Formula 1 will make drastic changes to all of its cars for 2026 with adaptions to the engine, chassis and aerodynamics but what are the reasons for the switch when the ground effect rules appeared to be working so well?

F1 adopted the ground effect rules in 2022 aiming to reduce the impact of dirty air on the tyres and chasing cars behind, and they worked well with drivers applauding them as an improvement on the previous generation, despite there being some hiccups such as porpoising.

Although Max Verstappen thoroughly dominated 2022 and 2023, the gap between the slowest and quickest car has got smaller and overtaking has increased on balance so it’s a curious thought as to why the rules will now significantly change.

But change they will, so with more electrical power, active aerodynamics, smaller and lighter cars and the abandonment of DRS, the sport looks to push itself into both a greener and more appealing era of the sport for spectators and competitors alike.

Render of the 2026 Formula 1 car after regulation changes | FIA
Render of the 2026 Formula 1 car after regulation changes | FIA

“These regulations mark a significant moment in the future of our sport,” F1 CEO Stefano Domenicali said. “As we look forward to a new generation of car and power unit that aims to give our fans closer and exciting racing, the new sustainably fuelled hybrid power unit presents a huge opportunity for the global automotive industry.

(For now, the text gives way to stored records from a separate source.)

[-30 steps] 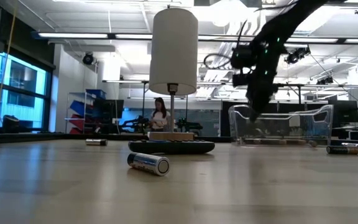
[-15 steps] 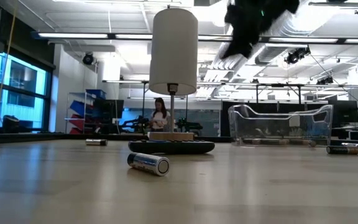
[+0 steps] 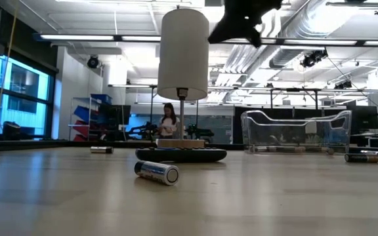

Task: Sort batteries
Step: Put the silver battery into the bottom transparent bin

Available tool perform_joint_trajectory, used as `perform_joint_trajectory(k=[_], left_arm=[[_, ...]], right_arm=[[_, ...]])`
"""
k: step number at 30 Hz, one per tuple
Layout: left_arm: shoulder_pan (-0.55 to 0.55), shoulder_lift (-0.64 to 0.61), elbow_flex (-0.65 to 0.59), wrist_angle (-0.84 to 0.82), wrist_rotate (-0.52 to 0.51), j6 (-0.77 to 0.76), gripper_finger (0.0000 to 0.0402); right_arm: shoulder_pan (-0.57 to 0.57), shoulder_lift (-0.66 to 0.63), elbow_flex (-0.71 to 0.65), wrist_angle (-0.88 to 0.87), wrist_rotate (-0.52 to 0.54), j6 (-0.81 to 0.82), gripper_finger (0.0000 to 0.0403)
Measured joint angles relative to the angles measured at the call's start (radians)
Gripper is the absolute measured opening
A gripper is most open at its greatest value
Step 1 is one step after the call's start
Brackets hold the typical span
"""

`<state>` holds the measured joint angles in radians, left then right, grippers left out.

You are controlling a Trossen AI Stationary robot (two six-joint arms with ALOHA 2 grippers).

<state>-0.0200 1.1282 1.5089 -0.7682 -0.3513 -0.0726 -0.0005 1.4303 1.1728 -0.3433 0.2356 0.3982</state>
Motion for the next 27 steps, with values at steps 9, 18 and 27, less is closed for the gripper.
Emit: perform_joint_trajectory(k=[9,18,27], left_arm=[[0.0,0.001,0.0,0.003,0.03,0.024,0.0193],[0.032,0.025,0.0,0.032,0.028,0.022,0.0193],[0.096,0.098,0.0,0.033,-0.014,-0.109,0.0193]], right_arm=[[-0.143,-0.069,0.0,-0.301,0.046,0.309,0.0001],[-0.5,-0.062,-0.009,-0.505,-0.178,-0.067,0.007],[-0.755,0.118,-0.011,-0.462,-0.452,-0.837,0.0183]])
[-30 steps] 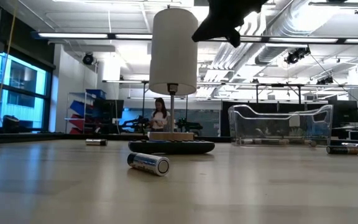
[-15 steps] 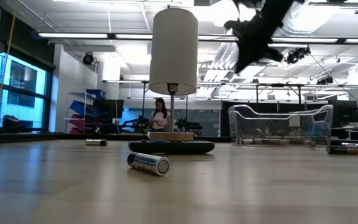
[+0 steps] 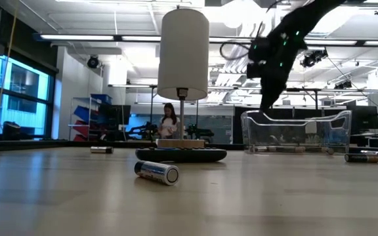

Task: Sort batteries
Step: Put the silver battery into the bottom transparent bin

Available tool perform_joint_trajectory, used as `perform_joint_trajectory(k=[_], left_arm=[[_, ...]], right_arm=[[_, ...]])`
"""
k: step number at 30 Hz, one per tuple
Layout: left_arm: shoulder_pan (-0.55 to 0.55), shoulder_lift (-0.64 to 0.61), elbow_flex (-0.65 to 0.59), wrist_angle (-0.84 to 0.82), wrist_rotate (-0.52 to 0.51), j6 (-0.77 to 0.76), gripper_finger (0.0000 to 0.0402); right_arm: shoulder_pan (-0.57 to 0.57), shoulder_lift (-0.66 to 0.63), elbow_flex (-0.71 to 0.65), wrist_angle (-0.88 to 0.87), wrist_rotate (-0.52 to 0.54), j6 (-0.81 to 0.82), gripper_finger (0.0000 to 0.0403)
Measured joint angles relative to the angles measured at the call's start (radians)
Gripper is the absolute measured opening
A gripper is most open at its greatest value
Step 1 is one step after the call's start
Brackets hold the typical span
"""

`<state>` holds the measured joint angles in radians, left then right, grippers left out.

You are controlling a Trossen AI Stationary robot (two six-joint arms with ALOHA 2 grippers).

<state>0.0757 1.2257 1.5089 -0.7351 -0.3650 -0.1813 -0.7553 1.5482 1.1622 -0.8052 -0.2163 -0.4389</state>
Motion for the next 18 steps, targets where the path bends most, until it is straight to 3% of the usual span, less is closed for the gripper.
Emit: perform_joint_trajectory(k=[5,10,15,18], left_arm=[[0.015,0.031,0.0,-0.001,-0.009,-0.026,0.0193],[0.029,0.039,0.0,-0.001,-0.011,-0.026,0.0193],[0.044,0.036,0.0,-0.001,-0.014,-0.013,0.0193],[0.051,0.034,0.0,-0.001,-0.014,0.002,0.0193]], right_arm=[[0.009,0.12,0.0,0.006,-0.001,-0.234,0.0182],[0.009,0.229,0.0,0.009,0.01,-0.329,0.0173],[0.024,0.296,0.003,0.056,0.095,-0.406,0.0158],[0.035,0.314,0.002,0.069,0.075,-0.408,0.0148]])
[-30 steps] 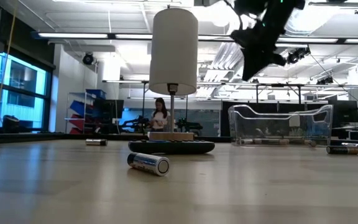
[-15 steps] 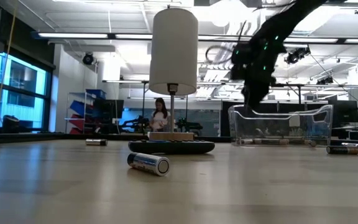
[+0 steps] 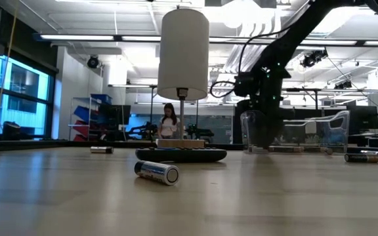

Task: Sort batteries
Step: Put the silver battery into the bottom transparent bin

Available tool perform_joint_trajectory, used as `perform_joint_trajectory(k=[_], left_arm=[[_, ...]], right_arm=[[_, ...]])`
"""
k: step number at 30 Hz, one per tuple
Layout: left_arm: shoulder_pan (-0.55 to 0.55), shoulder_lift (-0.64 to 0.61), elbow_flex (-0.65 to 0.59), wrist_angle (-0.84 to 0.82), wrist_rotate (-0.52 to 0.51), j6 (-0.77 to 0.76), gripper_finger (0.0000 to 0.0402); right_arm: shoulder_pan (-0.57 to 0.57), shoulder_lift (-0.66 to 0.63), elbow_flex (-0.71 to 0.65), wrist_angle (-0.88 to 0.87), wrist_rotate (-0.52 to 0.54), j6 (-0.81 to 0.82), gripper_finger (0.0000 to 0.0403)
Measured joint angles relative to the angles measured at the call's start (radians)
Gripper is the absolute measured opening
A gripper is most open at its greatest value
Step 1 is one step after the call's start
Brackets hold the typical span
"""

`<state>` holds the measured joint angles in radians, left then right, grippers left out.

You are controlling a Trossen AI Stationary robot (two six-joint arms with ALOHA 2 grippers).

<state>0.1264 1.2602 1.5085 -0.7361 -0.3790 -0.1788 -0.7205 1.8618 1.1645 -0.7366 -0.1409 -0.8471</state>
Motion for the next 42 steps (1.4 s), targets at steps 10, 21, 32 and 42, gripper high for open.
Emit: perform_joint_trajectory(k=[10,21,32,42], left_arm=[[0.005,0.0,0.0,-0.002,0.0,0.035,0.0193],[0.005,0.0,0.0,-0.018,0.0,0.034,0.0193],[0.005,0.0,0.0,-0.017,0.001,0.034,0.0193],[0.005,0.0,0.0,-0.016,0.001,0.033,0.0193]], right_arm=[[0.03,0.0,0.014,0.015,0.034,-0.025,0.014],[0.036,-0.005,-0.101,0.121,-0.025,0.09,0.0139],[0.037,-0.008,-0.107,0.163,0.002,0.172,0.0067],[0.026,0.016,-0.104,0.204,0.008,0.188,0.0057]])
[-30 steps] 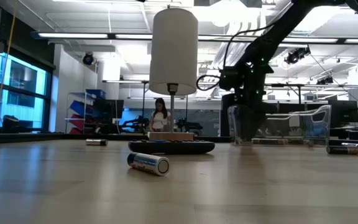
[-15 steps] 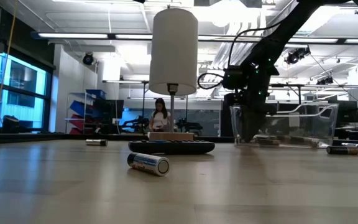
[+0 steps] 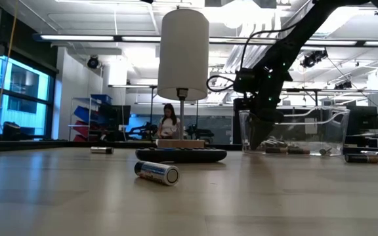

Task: Sort batteries
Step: Put the silver battery into the bottom transparent bin

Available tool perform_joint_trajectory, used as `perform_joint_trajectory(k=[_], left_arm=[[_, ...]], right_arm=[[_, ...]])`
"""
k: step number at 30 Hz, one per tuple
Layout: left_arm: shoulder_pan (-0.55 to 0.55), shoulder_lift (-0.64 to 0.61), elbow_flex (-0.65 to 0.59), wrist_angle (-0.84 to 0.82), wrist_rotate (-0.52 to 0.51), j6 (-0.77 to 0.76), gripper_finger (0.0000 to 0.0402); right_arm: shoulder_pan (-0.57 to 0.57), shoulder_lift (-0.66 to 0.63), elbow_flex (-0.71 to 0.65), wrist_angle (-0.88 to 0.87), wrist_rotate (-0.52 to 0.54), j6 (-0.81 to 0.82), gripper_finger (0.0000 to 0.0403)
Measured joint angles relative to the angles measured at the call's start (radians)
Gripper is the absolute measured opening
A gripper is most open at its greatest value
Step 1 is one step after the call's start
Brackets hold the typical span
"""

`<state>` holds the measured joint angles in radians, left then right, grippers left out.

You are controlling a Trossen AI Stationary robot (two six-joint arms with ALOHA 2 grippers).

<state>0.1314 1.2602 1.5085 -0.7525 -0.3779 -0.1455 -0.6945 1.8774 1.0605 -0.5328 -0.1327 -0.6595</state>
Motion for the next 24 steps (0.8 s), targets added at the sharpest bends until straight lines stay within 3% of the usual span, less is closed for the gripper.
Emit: perform_joint_trajectory(k=[3,8,16,24], left_arm=[[0.0,0.0,0.0,0.0,0.0,0.0,0.0193],[-0.002,0.0,0.0,0.0,0.001,-0.01,0.0193],[-0.002,0.0,0.0,0.005,0.001,-0.009,0.0193],[-0.001,0.0,0.0,0.021,0.005,-0.008,0.0193]], right_arm=[[0.001,0.007,0.002,-0.001,-0.003,0.008,0.0036],[-0.001,0.002,0.002,0.006,-0.002,0.063,0.0035],[-0.042,-0.106,0.024,-0.067,0.091,0.096,0.0035],[-0.09,-0.198,0.074,-0.196,0.057,0.102,0.0035]])
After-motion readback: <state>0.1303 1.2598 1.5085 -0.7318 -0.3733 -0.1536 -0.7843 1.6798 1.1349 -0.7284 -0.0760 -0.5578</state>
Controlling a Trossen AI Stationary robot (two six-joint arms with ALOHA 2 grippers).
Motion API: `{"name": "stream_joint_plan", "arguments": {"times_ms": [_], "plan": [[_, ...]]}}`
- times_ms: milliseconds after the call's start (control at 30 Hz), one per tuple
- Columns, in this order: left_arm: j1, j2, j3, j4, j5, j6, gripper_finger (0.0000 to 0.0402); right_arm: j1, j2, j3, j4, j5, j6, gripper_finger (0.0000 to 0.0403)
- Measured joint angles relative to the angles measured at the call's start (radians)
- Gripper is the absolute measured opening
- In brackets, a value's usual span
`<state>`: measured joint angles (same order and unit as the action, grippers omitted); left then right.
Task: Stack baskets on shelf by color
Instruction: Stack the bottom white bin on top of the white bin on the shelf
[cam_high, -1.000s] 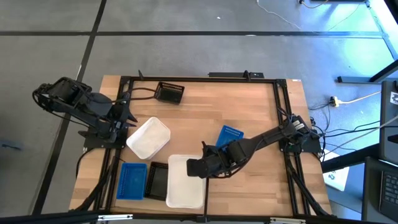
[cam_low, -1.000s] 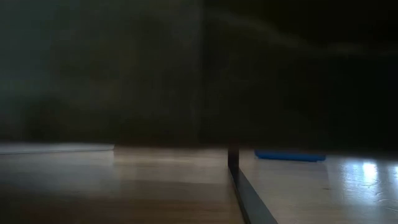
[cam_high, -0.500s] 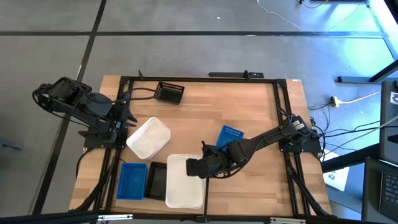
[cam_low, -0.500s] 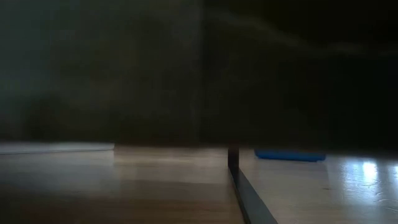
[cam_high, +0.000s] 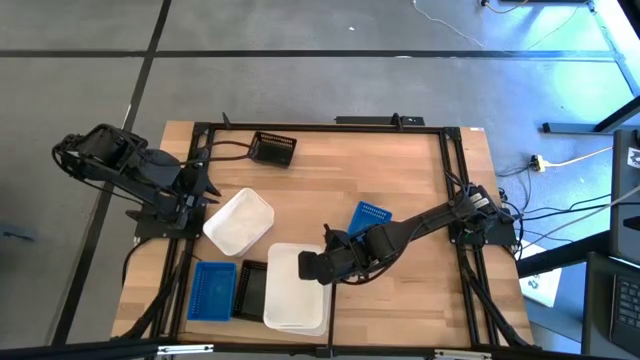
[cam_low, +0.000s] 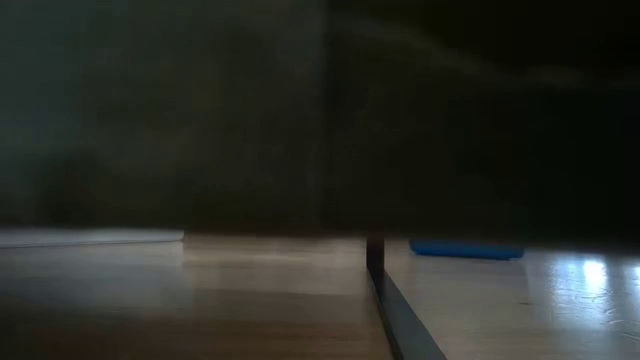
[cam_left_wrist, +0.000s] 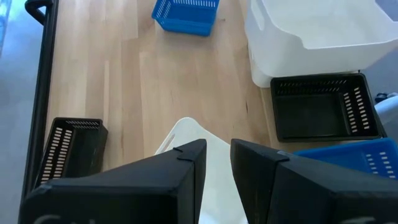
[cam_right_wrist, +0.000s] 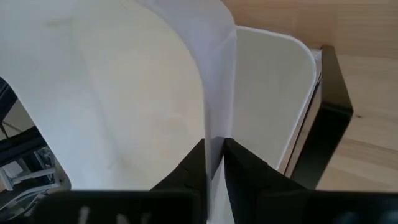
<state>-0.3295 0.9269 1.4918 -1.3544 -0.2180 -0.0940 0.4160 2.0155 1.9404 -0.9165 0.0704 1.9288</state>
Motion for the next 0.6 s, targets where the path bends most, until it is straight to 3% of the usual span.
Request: {"name": "stream_joint_plan", "arguments": {"times_ms": [400,600], "plan": [[0.000,0.000,0.000,0.000,0.000,0.001,0.0066,-0.001,0.000,0.000,-0.002,0.007,0.032,0.0005],[0.000,0.000,0.000,-0.005,0.000,0.001,0.0066,-0.006,0.000,0.000,-0.005,-0.014,0.019,0.0006]]}}
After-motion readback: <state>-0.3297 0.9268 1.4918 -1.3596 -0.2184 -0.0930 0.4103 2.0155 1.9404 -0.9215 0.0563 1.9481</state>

“The drop in fuel has the potential to be used by cars around the world and dramatically cut emissions. Its potential is one of the key reasons why we will have a record number of engine suppliers in Formula 1 in 2026.

“We enter this new regulatory cycle with the sport in the strongest position it has ever been, and I am confident that the work done by the FIA to create these regulations will further strengthen the position of the sport around the world.”

How will those changes look?

Closer racing, sustainability and a desire to attract more car manufacturers to the sport is the agenda, as outlined by Domenicali in what serves to be an evolution of the aims of F1 since they debuted the turbo-hybrids engines back in 2014.

So, what might those specific changes look like, in order to bring F1 closer to the shared goals of the FIA and Liberty Media? What will the result of the new regulations and rules be and what will they demand of the drivers as a result?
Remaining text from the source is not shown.